- _WHAT TO DO_: If the records below hold pictures, omit them, and print exactly the lines from the first line through the line containing "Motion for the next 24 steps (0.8", inclusive.

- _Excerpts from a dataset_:
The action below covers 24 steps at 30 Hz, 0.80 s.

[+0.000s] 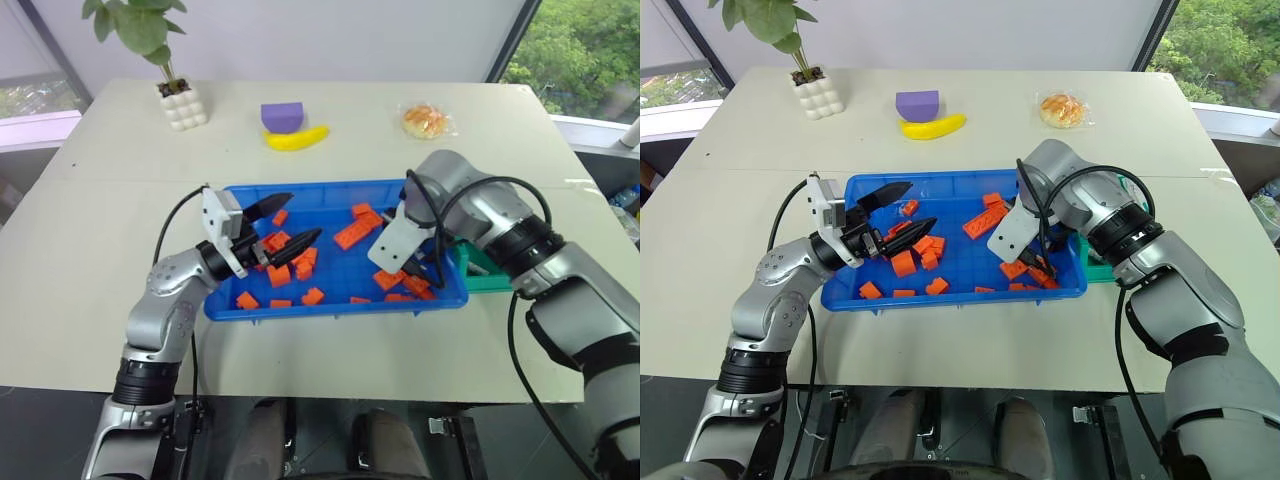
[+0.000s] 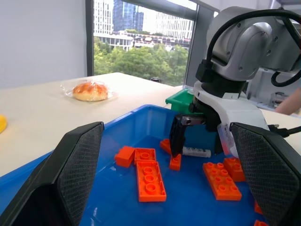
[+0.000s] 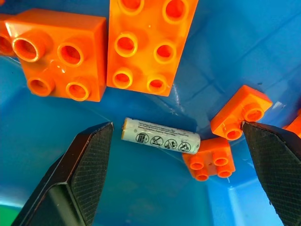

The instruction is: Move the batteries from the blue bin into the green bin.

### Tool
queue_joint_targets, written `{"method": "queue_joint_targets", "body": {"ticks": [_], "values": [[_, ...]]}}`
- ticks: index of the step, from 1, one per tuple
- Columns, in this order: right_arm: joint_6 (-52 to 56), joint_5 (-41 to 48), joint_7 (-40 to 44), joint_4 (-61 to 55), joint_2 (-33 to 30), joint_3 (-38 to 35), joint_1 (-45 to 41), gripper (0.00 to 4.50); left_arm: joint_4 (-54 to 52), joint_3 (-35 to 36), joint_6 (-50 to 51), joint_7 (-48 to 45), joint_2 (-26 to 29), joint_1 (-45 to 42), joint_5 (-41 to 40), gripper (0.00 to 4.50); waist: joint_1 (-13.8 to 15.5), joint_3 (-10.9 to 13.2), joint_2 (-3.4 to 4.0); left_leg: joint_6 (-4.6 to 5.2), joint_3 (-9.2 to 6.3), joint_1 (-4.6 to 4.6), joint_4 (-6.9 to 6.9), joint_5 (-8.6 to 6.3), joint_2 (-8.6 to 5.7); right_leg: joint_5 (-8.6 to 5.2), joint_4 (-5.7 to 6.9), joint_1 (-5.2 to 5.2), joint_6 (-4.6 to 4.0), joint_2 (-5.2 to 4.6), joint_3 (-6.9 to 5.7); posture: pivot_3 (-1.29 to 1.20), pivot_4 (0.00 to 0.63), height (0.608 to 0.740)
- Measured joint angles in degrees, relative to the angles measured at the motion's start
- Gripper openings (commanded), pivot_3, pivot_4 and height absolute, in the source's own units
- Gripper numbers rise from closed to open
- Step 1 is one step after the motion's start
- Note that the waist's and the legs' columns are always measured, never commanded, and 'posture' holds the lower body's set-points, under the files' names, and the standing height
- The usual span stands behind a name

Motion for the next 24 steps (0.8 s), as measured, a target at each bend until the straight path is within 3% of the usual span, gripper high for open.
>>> {"method": "queue_joint_targets", "body": {"ticks": [11, 24], "values": [[12.84, -3.08, -0.31, 1.7, 2.75, -1.74, 0.93, 4.46, 1.06, -0.05, -1.46, 0.37, -1.58, -0.21, 0.28, 4.5, -0.09, -0.05, -0.06, 0.0, -0.04, 0.02, 0.09, 0.0, 0.02, 0.0, 0.03, 0.08, 0.0, 0.02, -0.03, 0.0, 0.15, 0.739], [14.66, 3.98, 0.77, -3.44, -2.81, -0.75, 1.29, 4.46, 2.29, -0.76, -1.91, 0.29, -3.09, -0.4, 1.15, 4.5, -0.07, -0.04, -0.05, 0.0, -0.04, 0.02, 0.09, 0.0, 0.01, 0.0, 0.03, 0.06, 0.0, 0.0, -0.04, 0.0, 0.15, 0.739]]}}
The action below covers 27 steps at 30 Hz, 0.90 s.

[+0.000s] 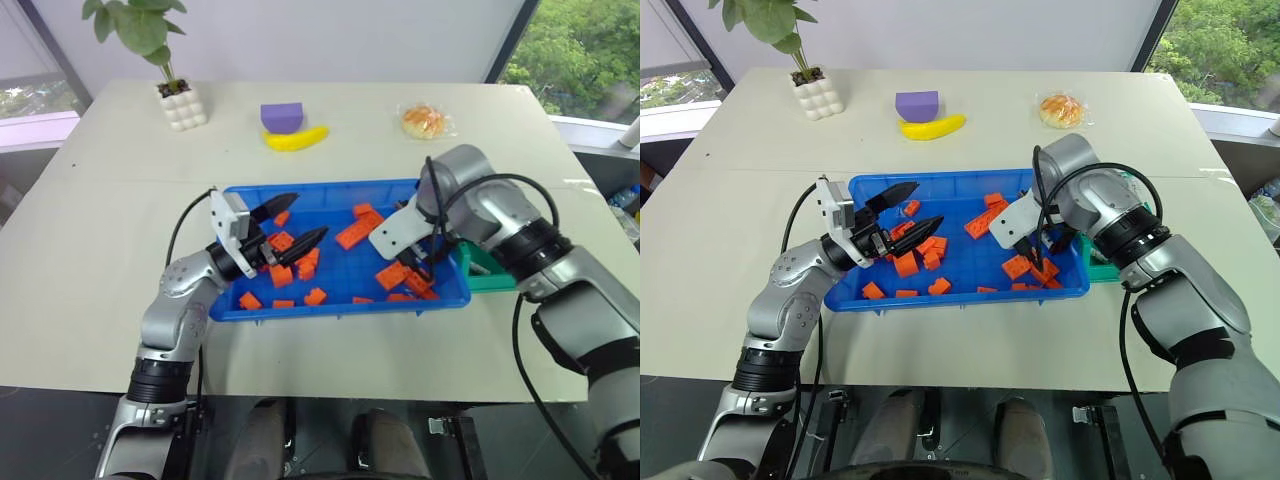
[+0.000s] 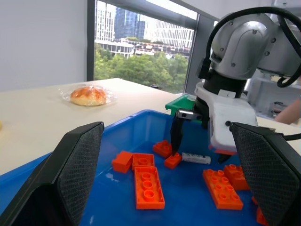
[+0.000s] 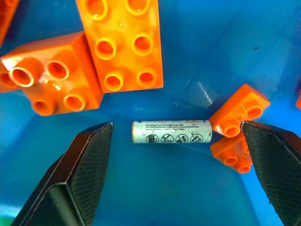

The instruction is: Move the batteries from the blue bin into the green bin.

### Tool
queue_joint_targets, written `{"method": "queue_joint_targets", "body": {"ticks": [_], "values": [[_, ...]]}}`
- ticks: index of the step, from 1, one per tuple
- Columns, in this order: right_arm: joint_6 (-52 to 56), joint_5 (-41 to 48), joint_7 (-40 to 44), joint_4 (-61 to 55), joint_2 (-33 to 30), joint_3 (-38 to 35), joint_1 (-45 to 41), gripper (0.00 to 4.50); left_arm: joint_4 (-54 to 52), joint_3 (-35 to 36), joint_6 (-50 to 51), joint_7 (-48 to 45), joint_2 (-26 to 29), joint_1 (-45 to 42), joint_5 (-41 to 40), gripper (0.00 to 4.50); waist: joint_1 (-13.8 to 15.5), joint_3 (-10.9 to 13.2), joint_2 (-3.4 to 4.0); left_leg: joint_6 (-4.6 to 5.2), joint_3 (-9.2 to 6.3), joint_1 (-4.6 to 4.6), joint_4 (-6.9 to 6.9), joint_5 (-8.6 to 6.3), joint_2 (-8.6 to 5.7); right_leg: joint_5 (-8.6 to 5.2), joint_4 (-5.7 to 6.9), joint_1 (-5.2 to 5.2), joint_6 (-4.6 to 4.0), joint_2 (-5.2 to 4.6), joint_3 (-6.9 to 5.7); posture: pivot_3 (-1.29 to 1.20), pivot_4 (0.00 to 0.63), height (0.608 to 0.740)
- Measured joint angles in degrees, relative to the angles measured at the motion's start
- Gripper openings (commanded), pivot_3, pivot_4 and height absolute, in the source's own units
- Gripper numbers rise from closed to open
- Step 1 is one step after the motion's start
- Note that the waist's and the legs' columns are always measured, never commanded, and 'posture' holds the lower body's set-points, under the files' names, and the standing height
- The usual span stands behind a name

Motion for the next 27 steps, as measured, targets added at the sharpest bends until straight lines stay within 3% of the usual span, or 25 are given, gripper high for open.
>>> {"method": "queue_joint_targets", "body": {"ticks": [22, 27], "values": [[4.2, -0.57, 0.25, 2.05, 1.62, 1.45, -0.73, 4.46, 1.69, -0.15, -1.81, -0.28, -1.71, -0.37, 1.02, 4.5, -0.2, -0.03, -0.05, 0.0, 0.01, 0.01, -0.01, 0.0, 0.03, 0.0, 0.0, 0.01, 0.0, 0.03, 0.0, 0.0, 0.15, 0.739], [2.95, -2.57, -0.95, 7.31, 4.12, 1.07, -1.71, 4.46, 1.67, -0.15, -1.82, 0.04, -1.96, -0.28, 1.24, 4.5, -0.25, -0.06, -0.1, -0.01, 0.01, 0.63, -0.14, -0.01, 0.03, 0.0, -0.19, 0.65, 0.0, 0.03, -0.01, 0.0, 0.15, 0.739]]}}
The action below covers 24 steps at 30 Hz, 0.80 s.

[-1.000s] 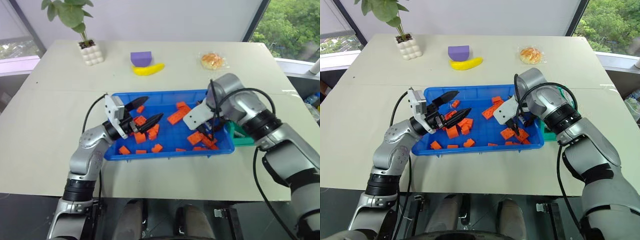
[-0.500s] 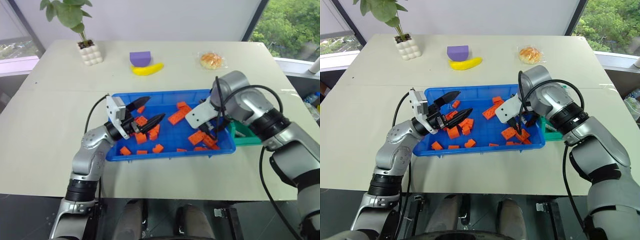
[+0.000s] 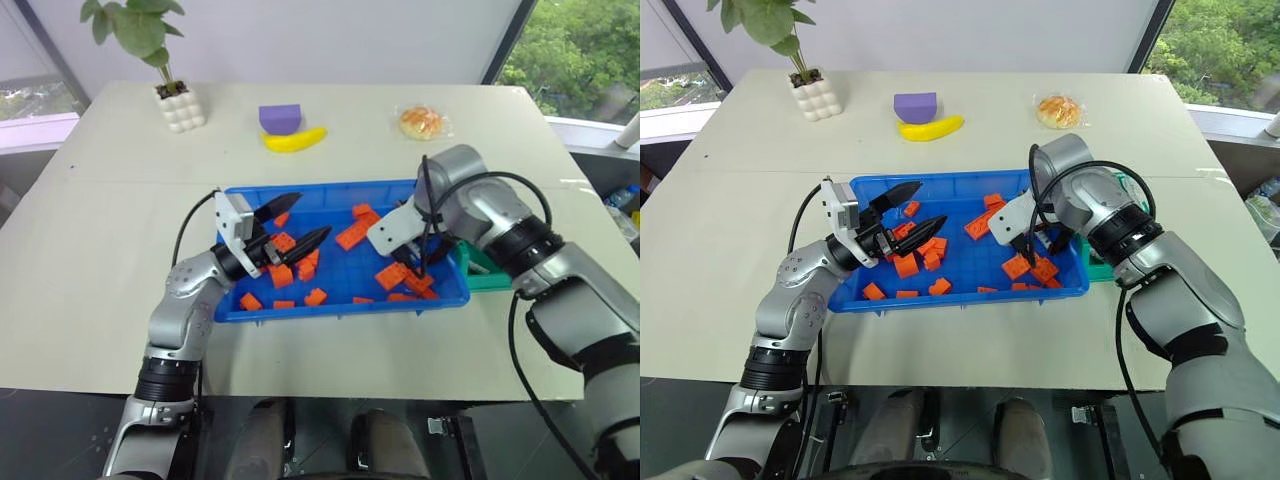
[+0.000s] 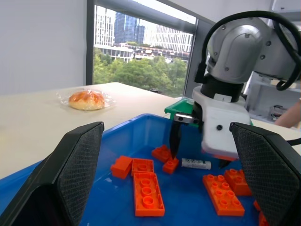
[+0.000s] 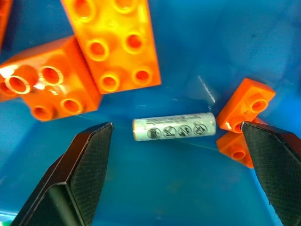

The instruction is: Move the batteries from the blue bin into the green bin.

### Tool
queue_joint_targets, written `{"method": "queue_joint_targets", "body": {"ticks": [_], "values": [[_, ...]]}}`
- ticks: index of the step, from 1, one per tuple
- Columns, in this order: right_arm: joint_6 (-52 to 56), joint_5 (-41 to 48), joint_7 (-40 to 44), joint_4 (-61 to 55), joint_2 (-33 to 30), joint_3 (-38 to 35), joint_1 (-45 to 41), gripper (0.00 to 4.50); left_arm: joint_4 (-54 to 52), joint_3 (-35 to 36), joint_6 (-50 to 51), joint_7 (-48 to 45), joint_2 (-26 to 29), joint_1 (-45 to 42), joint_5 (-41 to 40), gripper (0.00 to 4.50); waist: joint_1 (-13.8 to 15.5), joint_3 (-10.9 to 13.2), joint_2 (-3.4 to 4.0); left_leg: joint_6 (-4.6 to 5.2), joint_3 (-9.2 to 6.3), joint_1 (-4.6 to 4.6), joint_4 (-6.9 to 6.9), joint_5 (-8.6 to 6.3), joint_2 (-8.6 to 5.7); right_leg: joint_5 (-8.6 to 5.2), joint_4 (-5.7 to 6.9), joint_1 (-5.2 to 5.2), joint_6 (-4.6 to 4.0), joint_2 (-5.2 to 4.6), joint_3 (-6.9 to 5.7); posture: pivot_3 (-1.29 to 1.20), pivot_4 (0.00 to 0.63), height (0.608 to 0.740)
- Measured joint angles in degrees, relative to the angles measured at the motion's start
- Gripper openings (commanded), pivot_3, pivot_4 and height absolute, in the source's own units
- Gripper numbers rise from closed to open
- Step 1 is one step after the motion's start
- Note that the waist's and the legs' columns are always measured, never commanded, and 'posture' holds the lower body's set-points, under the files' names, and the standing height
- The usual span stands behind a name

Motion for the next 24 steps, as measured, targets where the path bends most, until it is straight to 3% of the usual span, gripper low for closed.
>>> {"method": "queue_joint_targets", "body": {"ticks": [3, 7, 18, 20, 24], "values": [[-0.74, -0.32, -0.83, 2.44, 1.12, -0.23, -0.52, 3.8, -0.1, 0.04, -0.01, 0.41, -0.01, 0.03, 0.02, 4.5, -0.03, -0.01, -0.02, -0.01, 0.01, 0.42, -0.15, -0.02, 0.0, 0.0, -0.07, 0.36, 0.0, -0.01, 0.01, 0.0, 0.15, 0.739], [-2.5, -1.19, -1.95, 5.28, 2.26, -0.66, -1.51, 2.19, -0.16, 0.06, -0.01, 0.84, 0.0, 0.41, 0.04, 4.5, 0.02, -0.01, -0.02, -0.02, 0.0, 0.42, -0.18, -0.02, -0.02, 0.0, -0.06, 0.34, 0.0, -0.03, 0.01, 0.0, 0.15, 0.739], [-5.54, -2.09, -2.36, 7.56, 3.02, -1.75, -1.9, 2.19, -0.19, 0.1, -0.06, 1.9, 0.01, 0.43, 0.05, 4.5, -0.04, -0.08, -0.14, -0.02, -0.01, 0.44, -0.19, -0.02, -0.02, 0.0, -0.06, 0.36, 0.0, -0.03, 0.01, 0.0, 0.15, 0.739], [-6.36, -2.14, -1.89, 7.53, 2.75, -1.84, -1.9, 2.71, -0.19, 0.1, -0.09, 1.91, 0.01, 0.44, 0.06, 4.5, 0.0, -0.08, -0.14, -0.02, -0.01, 0.43, -0.19, -0.02, -0.02, 0.0, -0.07, 0.35, 0.0, -0.04, 0.01, 0.0, 0.15, 0.739], [-6.83, -1.76, -0.07, 6.63, 2.32, -2.07, -1.87, 4.45, -0.2, 0.09, -0.19, 1.91, -0.02, 0.47, 0.06, 4.5, 0.01, -0.08, -0.12, -0.02, 0.0, 0.42, -0.21, -0.02, -0.02, 0.0, -0.07, 0.33, 0.0, -0.04, 0.01, 0.0, 0.15, 0.739]]}}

- _EXERCISE RESULT_:
The action below covers 24 steps at 30 Hz, 0.80 s.

[+0.000s] 
[+0.000s] 
[+0.000s] 

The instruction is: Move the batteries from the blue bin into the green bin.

### Tool
queue_joint_targets, written `{"method": "queue_joint_targets", "body": {"ticks": [_], "values": [[_, ...]]}}`
- ticks: index of the step, from 1, one per tuple
- Columns, in this order: right_arm: joint_6 (-52 to 56), joint_5 (-41 to 48), joint_7 (-40 to 44), joint_4 (-61 to 55), joint_2 (-33 to 30), joint_3 (-38 to 35), joint_1 (-45 to 41), gripper (0.00 to 4.50); left_arm: joint_4 (-54 to 52), joint_3 (-35 to 36), joint_6 (-50 to 51), joint_7 (-48 to 45), joint_2 (-26 to 29), joint_1 (-45 to 42), joint_5 (-41 to 40), gripper (0.00 to 4.50); waist: joint_1 (-13.8 to 15.5), joint_3 (-10.9 to 13.2), joint_2 (-3.4 to 4.0); left_leg: joint_6 (-4.6 to 5.2), joint_3 (-9.2 to 6.3), joint_1 (-4.6 to 4.6), joint_4 (-6.9 to 6.9), joint_5 (-8.6 to 6.3), joint_2 (-8.6 to 5.7); right_leg: joint_5 (-8.6 to 5.2), joint_4 (-5.7 to 6.9), joint_1 (-5.2 to 5.2), joint_6 (-4.6 to 4.0), joint_2 (-5.2 to 4.6), joint_3 (-6.9 to 5.7); posture: pivot_3 (-1.29 to 1.20), pivot_4 (0.00 to 0.63), height (0.608 to 0.740)
- Measured joint angles in degrees, relative to the angles measured at the motion's start
- Gripper openings (commanded), pivot_3, pivot_4 and height absolute, in the source's own units
- Gripper numbers rise from closed to open
- Step 1 is one step after the motion's start
- Note that the waist's and the legs' columns are always measured, never commanded, and 'posture' holds the lower body's set-points, under the files' names, and the standing height
- The usual span stands behind a name

Motion for the next 24 steps (0.8 s), as measured, a target at each bend until the straight path is within 3% of the usual span, gripper high for open.

This concludes the output.